Sosibius (; lived 3rd century BC) was the chief minister of Ptolemy Philopator (221–204 BC), king of Egypt. Nothing is known of his origin or parentage, though he may have been a son of Sosibius of Tarentum; nor have we any account of the means by which he rose to power; but we find him immediately after the accession of Ptolemy (221 BC), exercising the greatest influence over the young king, and virtually holding the chief direction of affairs. He soon proved himself, as he is termed by Polybius, a ready and dexterous instrument of autocracy: it was by his ministration, if not at his instigation, that Ptolemy put to death in succession his uncle Lysimachus, his brother Magas, and his mother Berenice. Not long after, Cleomenes, of whose influence with the mercenary troops Sosibius had at this time dexterously availed himself, shared the same fate.

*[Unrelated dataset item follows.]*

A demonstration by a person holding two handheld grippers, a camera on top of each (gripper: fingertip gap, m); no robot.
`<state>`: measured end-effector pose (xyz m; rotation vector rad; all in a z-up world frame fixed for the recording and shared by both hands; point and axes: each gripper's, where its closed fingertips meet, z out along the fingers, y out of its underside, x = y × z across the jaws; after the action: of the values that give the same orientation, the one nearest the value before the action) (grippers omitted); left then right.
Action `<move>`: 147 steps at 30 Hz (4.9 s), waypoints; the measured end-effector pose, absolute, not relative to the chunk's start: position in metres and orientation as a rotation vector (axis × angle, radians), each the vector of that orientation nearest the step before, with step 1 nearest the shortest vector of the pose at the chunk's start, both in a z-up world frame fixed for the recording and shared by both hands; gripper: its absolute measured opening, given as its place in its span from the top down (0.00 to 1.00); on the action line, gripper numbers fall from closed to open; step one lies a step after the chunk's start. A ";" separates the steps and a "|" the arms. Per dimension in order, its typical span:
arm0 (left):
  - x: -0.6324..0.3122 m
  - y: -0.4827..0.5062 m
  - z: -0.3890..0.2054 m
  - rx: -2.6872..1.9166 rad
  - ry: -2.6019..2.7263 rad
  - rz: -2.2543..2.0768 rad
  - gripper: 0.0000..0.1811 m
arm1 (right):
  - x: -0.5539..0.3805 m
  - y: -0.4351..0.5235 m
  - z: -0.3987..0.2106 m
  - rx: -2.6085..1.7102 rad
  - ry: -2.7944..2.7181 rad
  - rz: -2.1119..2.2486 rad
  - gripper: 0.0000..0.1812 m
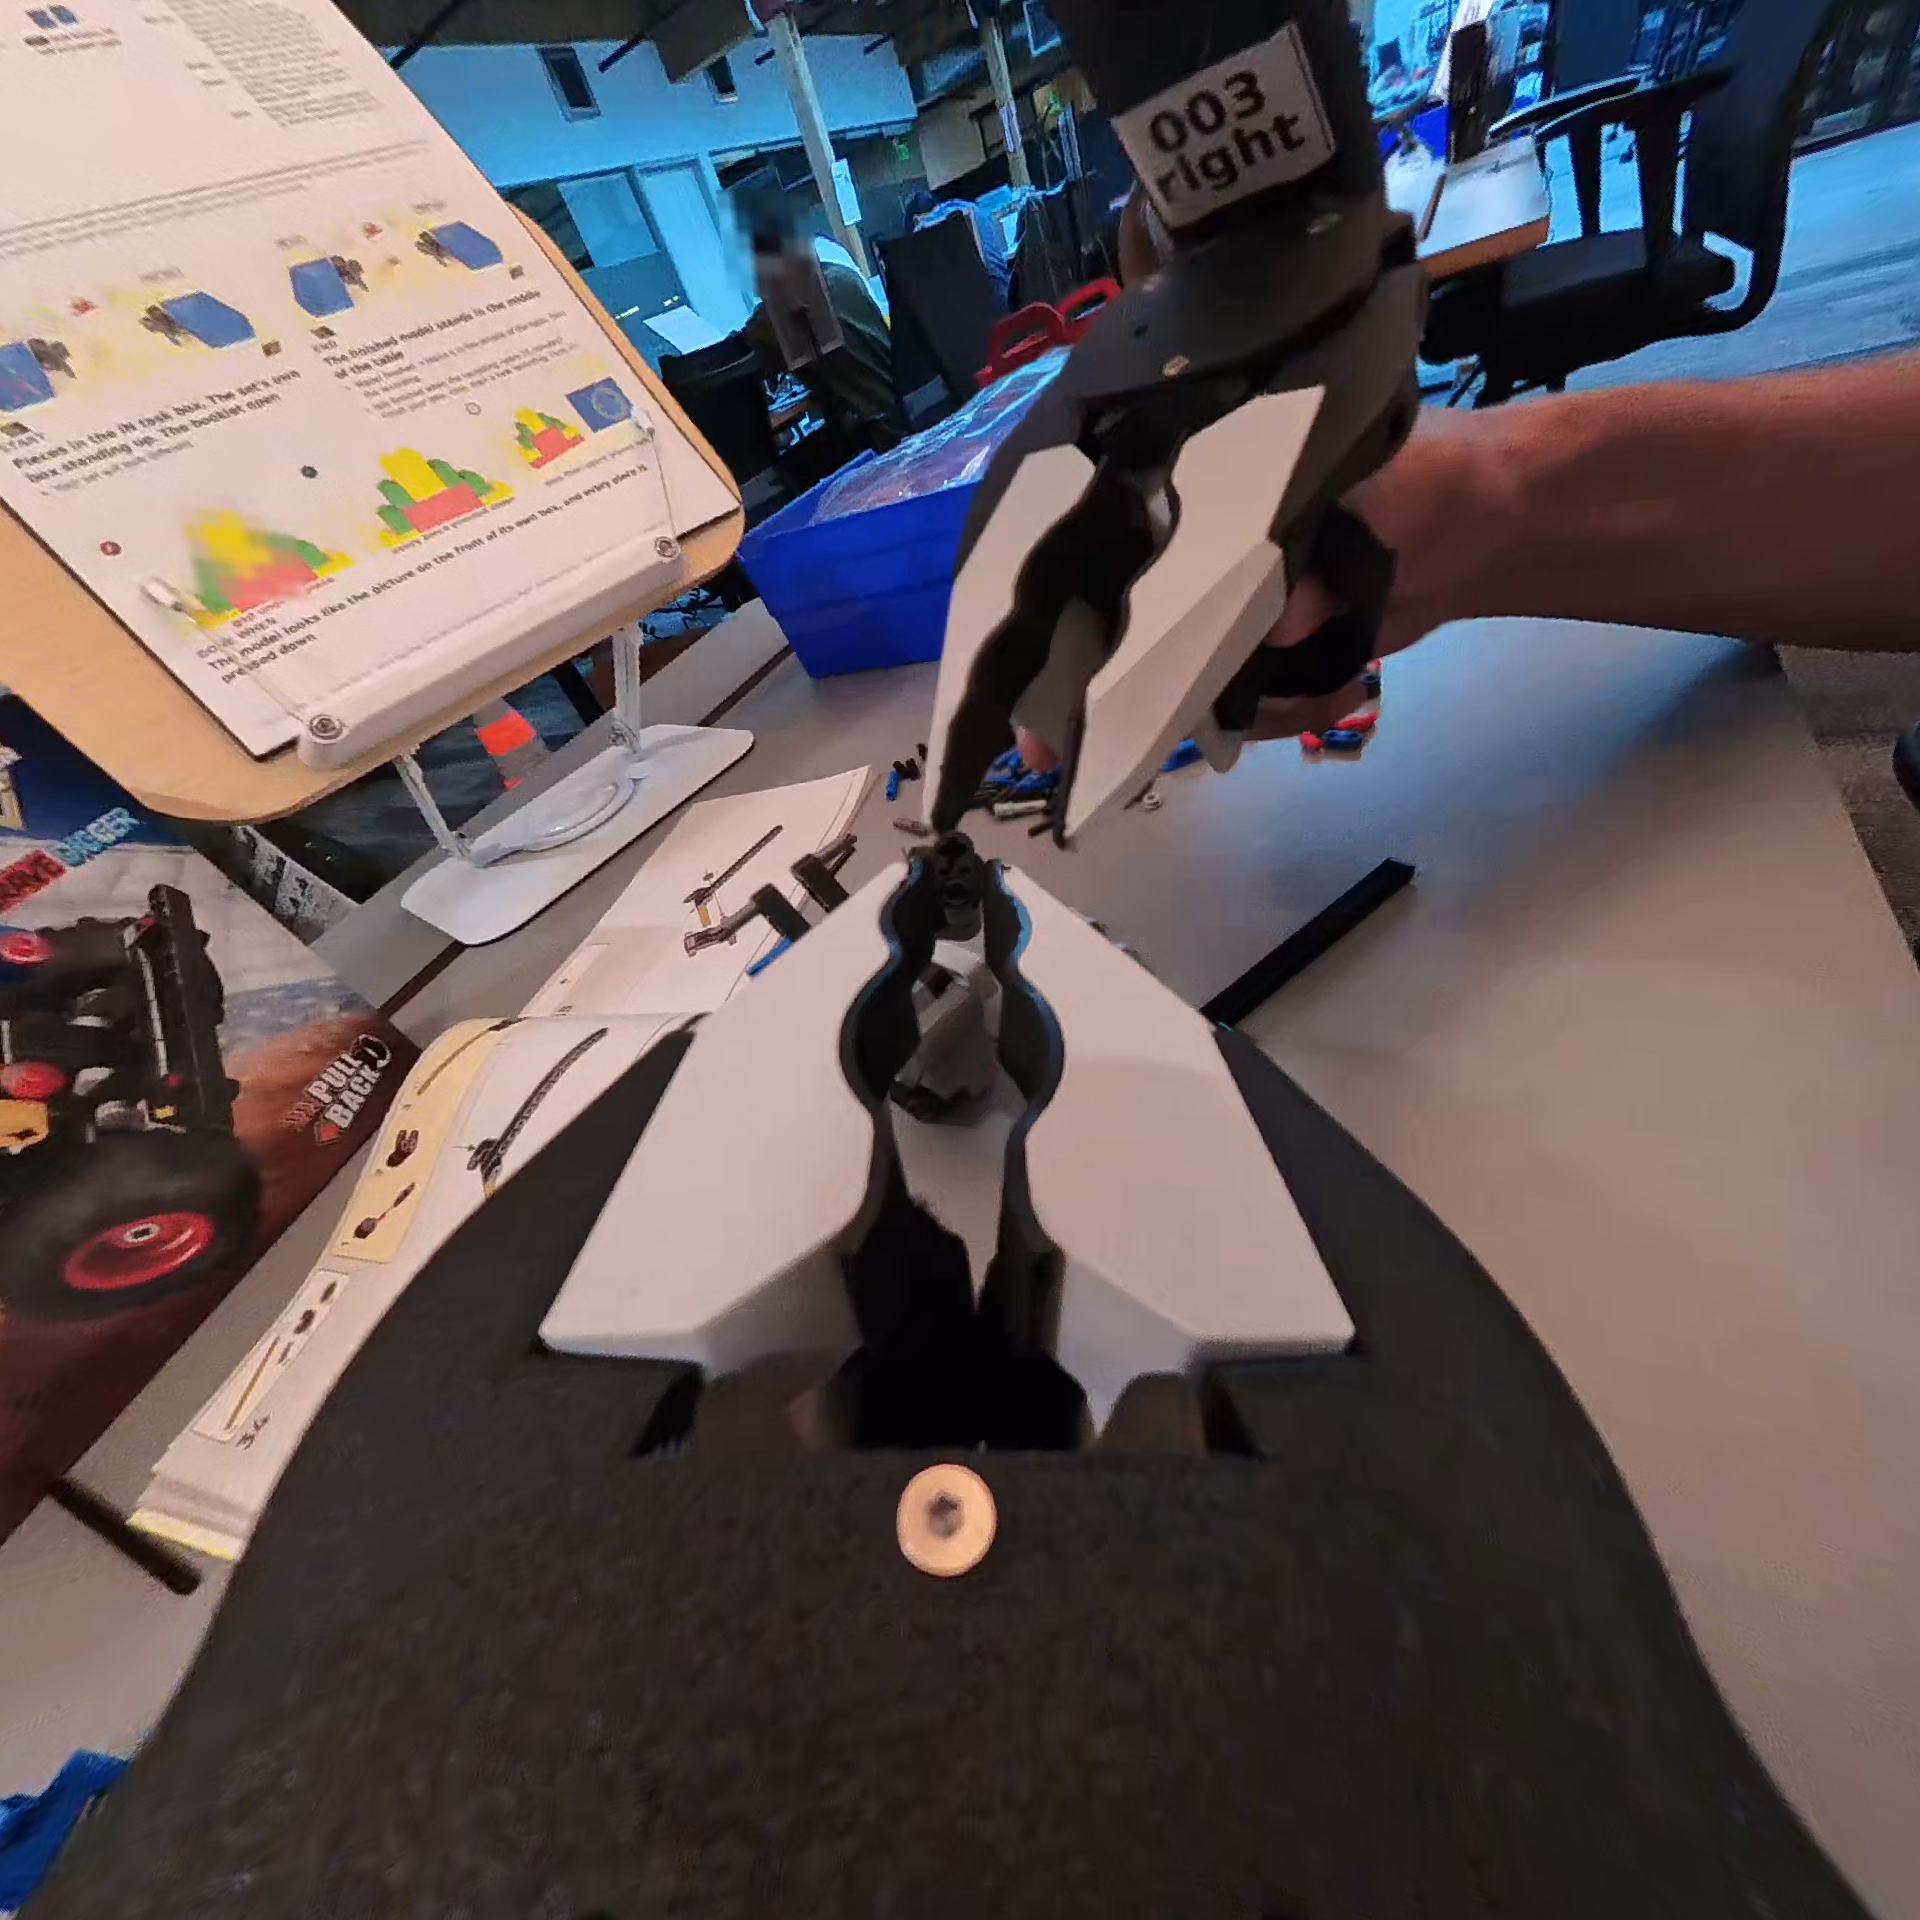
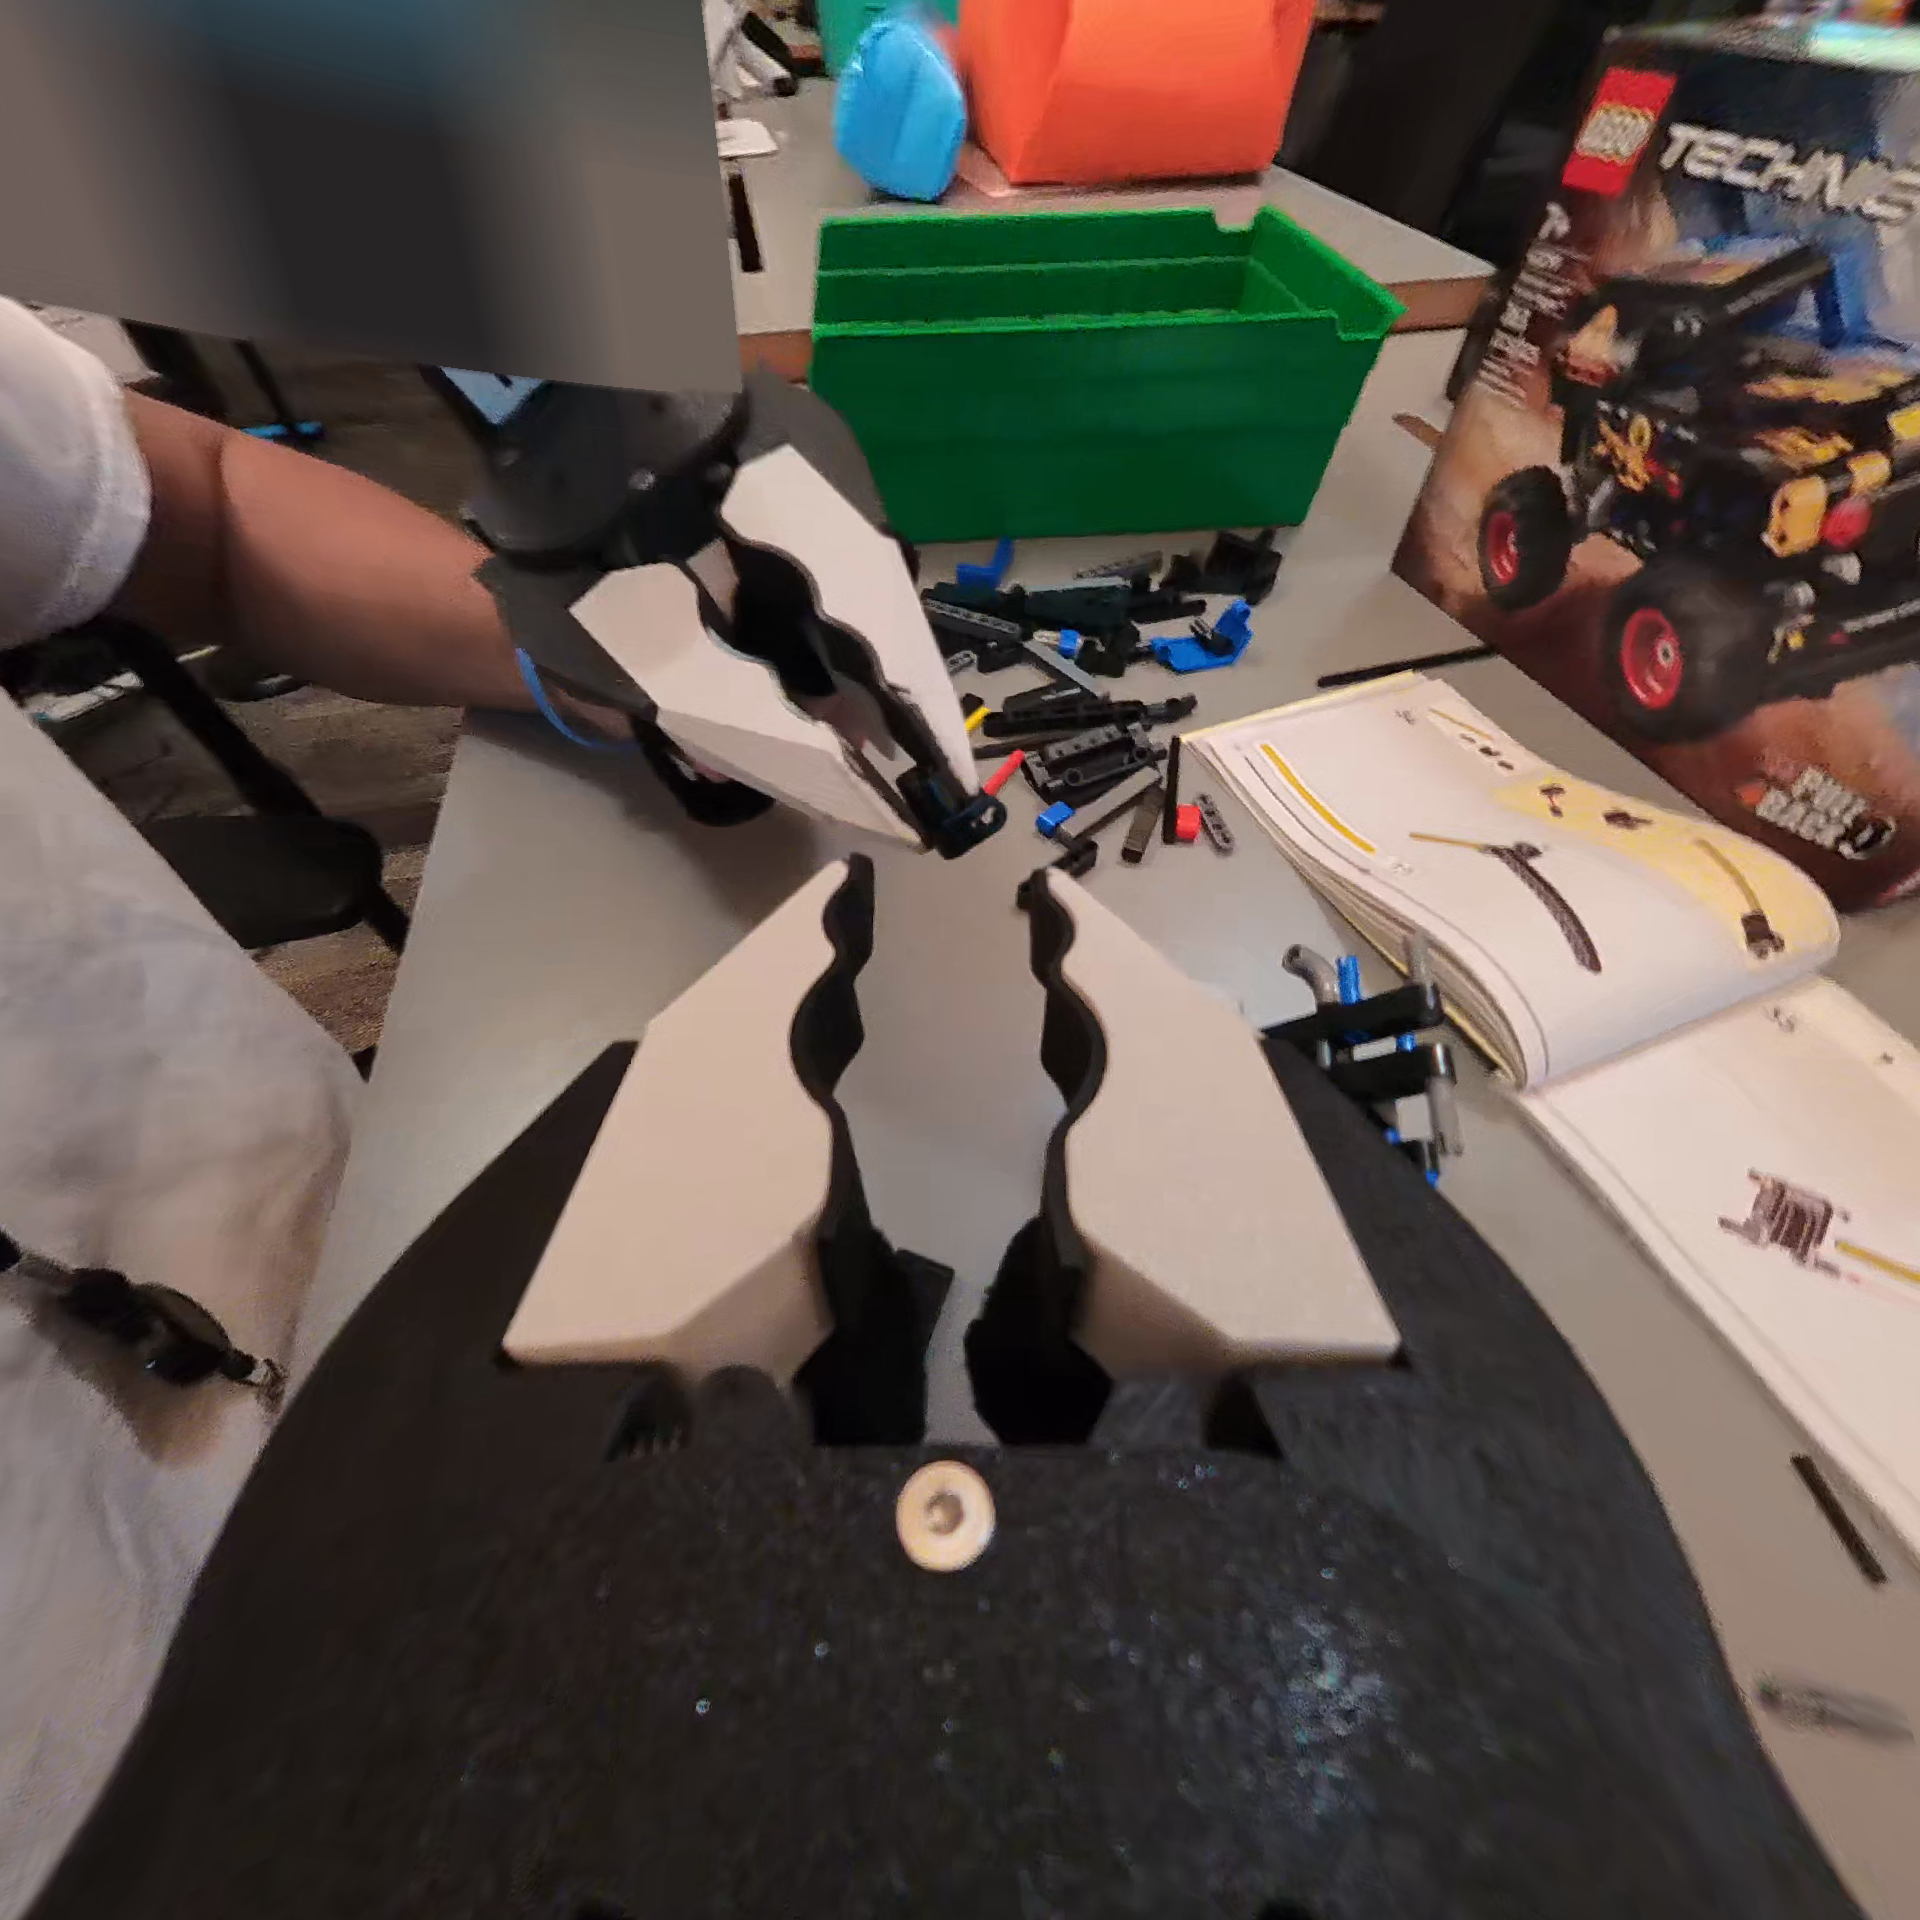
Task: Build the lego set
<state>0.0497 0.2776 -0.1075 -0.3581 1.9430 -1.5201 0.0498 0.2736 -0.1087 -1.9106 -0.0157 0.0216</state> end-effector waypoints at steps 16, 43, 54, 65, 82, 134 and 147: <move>0.052 0.279 -0.113 -0.155 1.818 -1.156 0.97 | 0.041 0.293 -0.114 -1.757 0.336 0.658 0.89; 0.046 0.277 -0.114 -0.115 1.851 -1.231 0.92 | 0.026 0.290 -0.109 -1.619 0.266 0.849 0.92; 0.054 0.282 -0.107 -0.194 1.756 -1.122 0.92 | 0.034 0.293 -0.101 -1.515 0.310 0.818 0.92; 0.050 0.278 -0.111 -0.154 1.775 -1.120 0.93 | 0.029 0.289 -0.103 -1.518 0.280 0.885 0.88; 0.056 0.282 -0.110 -0.211 1.764 -1.121 0.92 | 0.037 0.287 -0.116 -1.628 0.268 0.750 0.81; 0.057 0.294 -0.096 0.134 1.342 -0.441 0.93 | 0.040 0.291 -0.104 -1.403 0.482 1.037 0.94; 0.052 0.293 -0.094 0.181 1.289 -0.392 0.92 | 0.035 0.289 -0.099 -1.357 0.490 1.138 0.97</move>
<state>0.0522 0.2928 -0.0938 0.1814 1.2887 -0.3925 0.0346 0.2895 -0.0993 -1.3570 0.4896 1.1383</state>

While the young king gave himself up to luxury and debauchery, the whole administration of the kingdom appears to have been left to Sosibius, who allowed both the finances and military defences to fall into a state of the greatest decay, so that when Antiochus the Great declared war against Ptolemy, and invaded Coele-Syria, it was some time before the Egyptian monarch or his ministers could muster an army to oppose him. Sosibius, however, displayed some dexterity in delaying the progress of Antiochus by negotiation until he had time to organise a mercenary force: and when, in 218 BC, Ptolemy at length took the field in person, Sosibius accompanied him, and was present at the decisive battle of Raphia. After the close of the campaign he found a more congenial occupation in negotiating the terms of the treaty of peace, which Ptolemy commissioned him to arrange with Antiochus.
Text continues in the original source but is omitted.